Once I figured out how NSF works, it was fairly easy to write a decoder program that would undo all these steps in reverse and spit out a bunch of individual data files. However, the data my decoder program output still wasn’t valid Genesis ROM data:
Thankfully, this was just because the game data was compressed before transmission. The tool used to compress ROMS was in the Foley Hi-Tech CD (GAMEEDIT. EXE) but I didn’t have to reverse engineer it because a GitHub user named Octocontrabass had already done so. I used his/her “unsa” tool to decompress all the .SA files into standard ROM files.
The most notable games from the image file are the two exclusive games that were broadcast in September 1996, Chessmaster and Klondike. Chessmaster is a chess game that was available on many platforms in the 90s (but not Genesis) and Klondike is a solitaire game commissioned by Sega for Sega Channel and programmed by David Crane of Pitfall fame.

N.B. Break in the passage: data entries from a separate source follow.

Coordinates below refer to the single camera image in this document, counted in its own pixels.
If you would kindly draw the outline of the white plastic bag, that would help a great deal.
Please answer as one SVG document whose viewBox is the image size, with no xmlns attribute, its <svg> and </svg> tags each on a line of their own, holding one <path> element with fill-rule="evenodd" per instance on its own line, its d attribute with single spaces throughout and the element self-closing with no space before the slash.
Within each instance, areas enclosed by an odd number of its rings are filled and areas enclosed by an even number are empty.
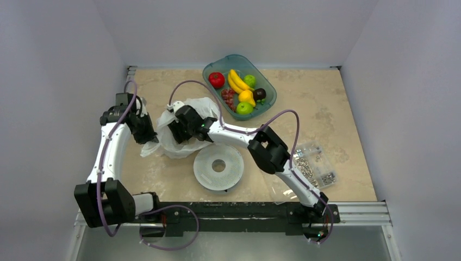
<svg viewBox="0 0 461 261">
<path fill-rule="evenodd" d="M 202 118 L 208 116 L 217 118 L 220 114 L 217 104 L 208 97 L 193 99 L 188 98 L 185 100 L 184 104 L 192 106 Z M 176 143 L 167 126 L 174 119 L 174 114 L 168 112 L 167 110 L 164 110 L 161 116 L 157 118 L 156 132 L 159 142 L 147 142 L 144 144 L 140 152 L 140 155 L 143 158 L 158 152 L 171 159 L 180 159 L 210 145 L 210 142 L 199 141 L 196 138 L 191 138 L 181 144 Z"/>
</svg>

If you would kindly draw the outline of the red fake grape bunch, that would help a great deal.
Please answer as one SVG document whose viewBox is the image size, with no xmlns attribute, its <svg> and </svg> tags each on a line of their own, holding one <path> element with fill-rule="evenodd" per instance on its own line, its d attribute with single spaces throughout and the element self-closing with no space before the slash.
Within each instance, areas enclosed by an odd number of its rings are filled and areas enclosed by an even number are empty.
<svg viewBox="0 0 461 261">
<path fill-rule="evenodd" d="M 234 105 L 234 95 L 236 92 L 232 89 L 224 89 L 221 91 L 221 98 L 225 102 L 225 104 L 228 106 L 228 108 L 232 112 L 236 112 L 236 107 Z"/>
</svg>

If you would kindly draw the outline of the red fake tomato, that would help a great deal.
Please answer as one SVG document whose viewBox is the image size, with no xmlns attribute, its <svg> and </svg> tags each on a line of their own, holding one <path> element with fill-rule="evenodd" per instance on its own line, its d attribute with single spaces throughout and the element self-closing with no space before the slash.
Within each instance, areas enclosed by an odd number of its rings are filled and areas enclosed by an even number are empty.
<svg viewBox="0 0 461 261">
<path fill-rule="evenodd" d="M 208 81 L 214 89 L 222 88 L 226 82 L 224 75 L 220 72 L 212 72 L 208 76 Z"/>
</svg>

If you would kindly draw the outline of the green fake fruit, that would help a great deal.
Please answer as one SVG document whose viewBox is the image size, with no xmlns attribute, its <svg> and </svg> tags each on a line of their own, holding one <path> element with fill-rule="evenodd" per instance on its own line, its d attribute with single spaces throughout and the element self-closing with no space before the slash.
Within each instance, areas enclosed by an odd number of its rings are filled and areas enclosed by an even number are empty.
<svg viewBox="0 0 461 261">
<path fill-rule="evenodd" d="M 248 102 L 240 102 L 235 109 L 239 115 L 248 115 L 254 111 L 254 106 Z"/>
</svg>

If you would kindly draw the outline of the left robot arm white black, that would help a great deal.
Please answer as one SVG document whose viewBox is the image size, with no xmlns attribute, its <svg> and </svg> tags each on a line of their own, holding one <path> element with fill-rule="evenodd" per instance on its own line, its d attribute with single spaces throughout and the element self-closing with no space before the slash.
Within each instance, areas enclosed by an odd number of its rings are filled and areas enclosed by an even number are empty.
<svg viewBox="0 0 461 261">
<path fill-rule="evenodd" d="M 91 227 L 132 222 L 140 215 L 148 222 L 161 218 L 162 207 L 153 192 L 132 195 L 120 180 L 123 159 L 131 138 L 137 144 L 158 144 L 144 101 L 128 92 L 116 94 L 115 105 L 99 119 L 101 142 L 85 183 L 76 185 L 74 197 Z"/>
</svg>

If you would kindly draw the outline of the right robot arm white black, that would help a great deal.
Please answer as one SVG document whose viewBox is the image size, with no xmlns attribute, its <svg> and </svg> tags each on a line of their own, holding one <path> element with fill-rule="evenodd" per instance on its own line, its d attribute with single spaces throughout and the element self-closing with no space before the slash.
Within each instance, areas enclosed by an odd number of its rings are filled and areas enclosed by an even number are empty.
<svg viewBox="0 0 461 261">
<path fill-rule="evenodd" d="M 294 166 L 295 149 L 289 149 L 268 123 L 259 128 L 226 125 L 222 119 L 201 117 L 192 106 L 183 102 L 168 105 L 167 111 L 178 123 L 174 134 L 181 141 L 195 138 L 248 149 L 260 170 L 277 176 L 293 191 L 305 207 L 308 219 L 319 221 L 326 215 L 328 197 Z"/>
</svg>

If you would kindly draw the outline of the yellow fake banana bunch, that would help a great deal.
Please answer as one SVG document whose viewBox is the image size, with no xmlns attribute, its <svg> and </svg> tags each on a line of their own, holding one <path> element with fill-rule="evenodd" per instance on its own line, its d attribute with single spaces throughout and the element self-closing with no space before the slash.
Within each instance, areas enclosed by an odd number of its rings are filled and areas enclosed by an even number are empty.
<svg viewBox="0 0 461 261">
<path fill-rule="evenodd" d="M 243 91 L 254 91 L 253 88 L 250 88 L 237 74 L 234 69 L 230 69 L 228 72 L 228 85 L 232 90 L 237 94 L 241 94 Z"/>
</svg>

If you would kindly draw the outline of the yellow fake pear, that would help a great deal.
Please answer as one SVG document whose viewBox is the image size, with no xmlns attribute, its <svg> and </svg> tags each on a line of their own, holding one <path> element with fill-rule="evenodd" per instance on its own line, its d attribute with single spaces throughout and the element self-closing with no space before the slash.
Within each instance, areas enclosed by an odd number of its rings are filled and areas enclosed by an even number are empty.
<svg viewBox="0 0 461 261">
<path fill-rule="evenodd" d="M 247 102 L 252 107 L 256 107 L 256 102 L 253 98 L 253 92 L 251 90 L 244 90 L 238 95 L 239 102 Z"/>
</svg>

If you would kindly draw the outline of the green fake lime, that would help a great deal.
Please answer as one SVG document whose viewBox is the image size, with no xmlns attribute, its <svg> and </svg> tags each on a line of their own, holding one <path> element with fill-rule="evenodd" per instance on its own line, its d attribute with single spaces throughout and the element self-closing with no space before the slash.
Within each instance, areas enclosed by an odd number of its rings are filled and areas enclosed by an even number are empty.
<svg viewBox="0 0 461 261">
<path fill-rule="evenodd" d="M 254 89 L 256 86 L 256 78 L 255 76 L 248 74 L 244 77 L 243 81 L 251 88 Z"/>
</svg>

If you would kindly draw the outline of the dark purple fake plum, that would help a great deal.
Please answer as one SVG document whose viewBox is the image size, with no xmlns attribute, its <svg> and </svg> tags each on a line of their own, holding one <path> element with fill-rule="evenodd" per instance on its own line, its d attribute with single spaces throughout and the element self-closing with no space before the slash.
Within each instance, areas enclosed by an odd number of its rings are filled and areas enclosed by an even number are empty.
<svg viewBox="0 0 461 261">
<path fill-rule="evenodd" d="M 258 88 L 253 91 L 253 99 L 257 103 L 264 103 L 266 96 L 267 96 L 266 91 L 263 88 Z"/>
</svg>

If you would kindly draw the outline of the teal plastic tray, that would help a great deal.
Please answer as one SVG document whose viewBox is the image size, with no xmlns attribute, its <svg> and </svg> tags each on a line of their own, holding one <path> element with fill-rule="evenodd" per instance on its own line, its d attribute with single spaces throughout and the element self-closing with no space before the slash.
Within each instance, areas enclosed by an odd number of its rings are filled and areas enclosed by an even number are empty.
<svg viewBox="0 0 461 261">
<path fill-rule="evenodd" d="M 223 104 L 223 108 L 227 110 L 234 119 L 238 121 L 250 120 L 265 113 L 275 104 L 277 99 L 276 89 L 268 81 L 268 79 L 243 55 L 230 54 L 213 63 L 206 65 L 202 71 L 202 77 L 205 80 L 205 83 L 208 86 L 211 86 L 211 84 L 208 81 L 208 77 L 211 73 L 219 72 L 223 74 L 225 78 L 227 78 L 228 72 L 231 69 L 236 70 L 236 73 L 241 78 L 249 74 L 255 76 L 256 88 L 262 88 L 266 92 L 266 100 L 263 104 L 258 103 L 255 110 L 250 114 L 240 115 L 233 112 L 231 108 L 228 105 L 226 105 L 225 101 L 222 99 L 221 91 L 230 88 L 230 86 L 227 83 L 220 89 L 212 88 L 212 90 L 215 93 L 217 93 L 218 100 Z"/>
</svg>

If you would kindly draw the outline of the clear plastic screw box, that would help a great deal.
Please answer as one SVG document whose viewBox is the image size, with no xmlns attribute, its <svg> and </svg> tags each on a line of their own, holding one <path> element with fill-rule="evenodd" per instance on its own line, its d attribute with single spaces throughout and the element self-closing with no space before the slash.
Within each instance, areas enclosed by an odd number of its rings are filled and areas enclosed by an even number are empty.
<svg viewBox="0 0 461 261">
<path fill-rule="evenodd" d="M 317 189 L 334 185 L 337 173 L 317 141 L 298 144 L 293 156 L 293 166 Z M 298 197 L 280 178 L 263 175 L 269 195 L 276 204 L 297 201 Z"/>
</svg>

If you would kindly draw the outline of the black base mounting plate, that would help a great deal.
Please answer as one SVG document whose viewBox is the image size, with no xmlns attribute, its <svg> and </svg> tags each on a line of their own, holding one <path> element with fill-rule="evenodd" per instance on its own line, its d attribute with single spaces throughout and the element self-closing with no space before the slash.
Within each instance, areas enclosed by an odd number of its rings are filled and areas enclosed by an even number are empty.
<svg viewBox="0 0 461 261">
<path fill-rule="evenodd" d="M 323 215 L 298 202 L 160 202 L 157 208 L 159 213 L 133 222 L 163 229 L 166 237 L 199 231 L 283 233 L 319 240 L 341 222 L 336 204 L 329 204 Z"/>
</svg>

Here’s a categorized full list of all the games from the image file (list by ICEknight):
After I posted my findings, Black Squirrel on Sonic Retro found that it was possible to get the September 1996 menu running in an emulator by copying bytes 0-0x1003FF from one of the Sega Channel demo cartridge ROMs and appending the menu data from the game image to the end. Obviously the download functionality doesn’t work, but it’s still fun to look around in the menu.
The final bit of content from the image file was the game instructions ROM. It looked like a normal Genesis ROM file, but when I tried to run it in an emulator I just got a black screen. The problem here turned out to be that the ROM was linked with a base address of 0x100000 rather than 0 like a normal cartridge. It seems like it was meant to be run directly out of the Sega Channel adapter’s memory without it getting mapped to the normal cartridge address space. My best guess is this had something to do with the functionality for jumping into the manual for a specific game from the game menu. I got it working in an emulator by adding zeroes after the header until the code lined up correctly with the vectors in the header. When it’s started like this, at boot you see a menu intended for developers with all the internal names for each game. At this point, all of the content from the game image file was now able to be run in an emulator.
I have to thank Tdijital for releasing the Sega Channel development backup CD, Octocontrabass for reverse engineeering the .SA compression format, and whoever at Scientific Atlanta compiled NSF. EXE in debug mode. This project would have been much harder without all of their assistance. Most of all, I have to thank RisingFromRuins for releasing the game image file. I hope if anyone else has a Sega Channel game image disc, they follow his example.